◆ **Raw data**:
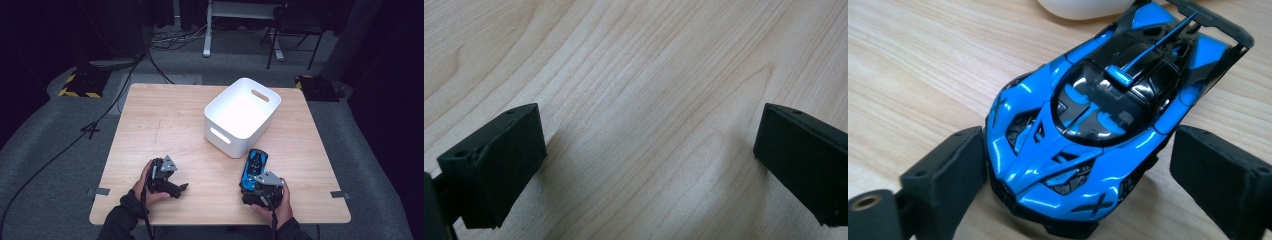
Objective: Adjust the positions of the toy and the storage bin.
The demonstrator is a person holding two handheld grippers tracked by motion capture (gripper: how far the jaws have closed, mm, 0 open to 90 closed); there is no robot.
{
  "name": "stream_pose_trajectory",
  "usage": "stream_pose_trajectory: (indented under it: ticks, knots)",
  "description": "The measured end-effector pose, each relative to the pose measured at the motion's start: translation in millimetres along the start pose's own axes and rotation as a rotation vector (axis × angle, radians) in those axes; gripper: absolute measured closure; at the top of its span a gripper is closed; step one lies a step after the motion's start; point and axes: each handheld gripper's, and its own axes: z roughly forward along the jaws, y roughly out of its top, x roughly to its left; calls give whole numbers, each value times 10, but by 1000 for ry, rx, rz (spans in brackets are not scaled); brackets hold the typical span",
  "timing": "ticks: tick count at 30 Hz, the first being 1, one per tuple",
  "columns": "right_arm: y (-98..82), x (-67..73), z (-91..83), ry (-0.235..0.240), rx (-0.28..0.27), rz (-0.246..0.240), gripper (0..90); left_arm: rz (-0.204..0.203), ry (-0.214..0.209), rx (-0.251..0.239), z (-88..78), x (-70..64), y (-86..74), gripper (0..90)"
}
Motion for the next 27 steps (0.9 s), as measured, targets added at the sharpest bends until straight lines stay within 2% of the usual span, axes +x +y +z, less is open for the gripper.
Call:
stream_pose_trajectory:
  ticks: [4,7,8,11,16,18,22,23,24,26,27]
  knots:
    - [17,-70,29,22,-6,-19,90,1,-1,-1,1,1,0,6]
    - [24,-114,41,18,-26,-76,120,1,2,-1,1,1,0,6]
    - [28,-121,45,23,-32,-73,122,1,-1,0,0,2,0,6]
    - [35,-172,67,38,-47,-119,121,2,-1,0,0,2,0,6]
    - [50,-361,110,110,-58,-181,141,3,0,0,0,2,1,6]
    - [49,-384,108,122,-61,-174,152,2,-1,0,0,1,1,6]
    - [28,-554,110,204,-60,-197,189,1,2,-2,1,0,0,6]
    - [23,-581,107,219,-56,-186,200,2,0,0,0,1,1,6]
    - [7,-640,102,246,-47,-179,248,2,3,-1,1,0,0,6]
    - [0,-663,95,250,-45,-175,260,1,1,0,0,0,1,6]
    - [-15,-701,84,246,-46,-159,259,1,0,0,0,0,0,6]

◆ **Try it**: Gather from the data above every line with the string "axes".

◆ **Response area**:
  "description": "The measured end-effector pose, each relative to the pose measured at the motion's start: translation in millimetres along the start pose's own axes and rotation as a rotation vector (axis × angle, radians) in those axes; gripper: absolute measured closure; at the top of its span a gripper is closed; step one lies a step after the motion's start; point and axes: each handheld gripper's, and its own axes: z roughly forward along the jaws, y roughly out of its top, x roughly to its left; calls give whole numbers, each value times 10, but by 1000 for ry, rx, rz (spans in brackets are not scaled); brackets hold the typical span",
Motion for the next 27 steps (0.9 s), as measured, targets added at the sharpest bends until straight lines stay within 2% of the usual span, axes +x +y +z, less is open for the gripper.

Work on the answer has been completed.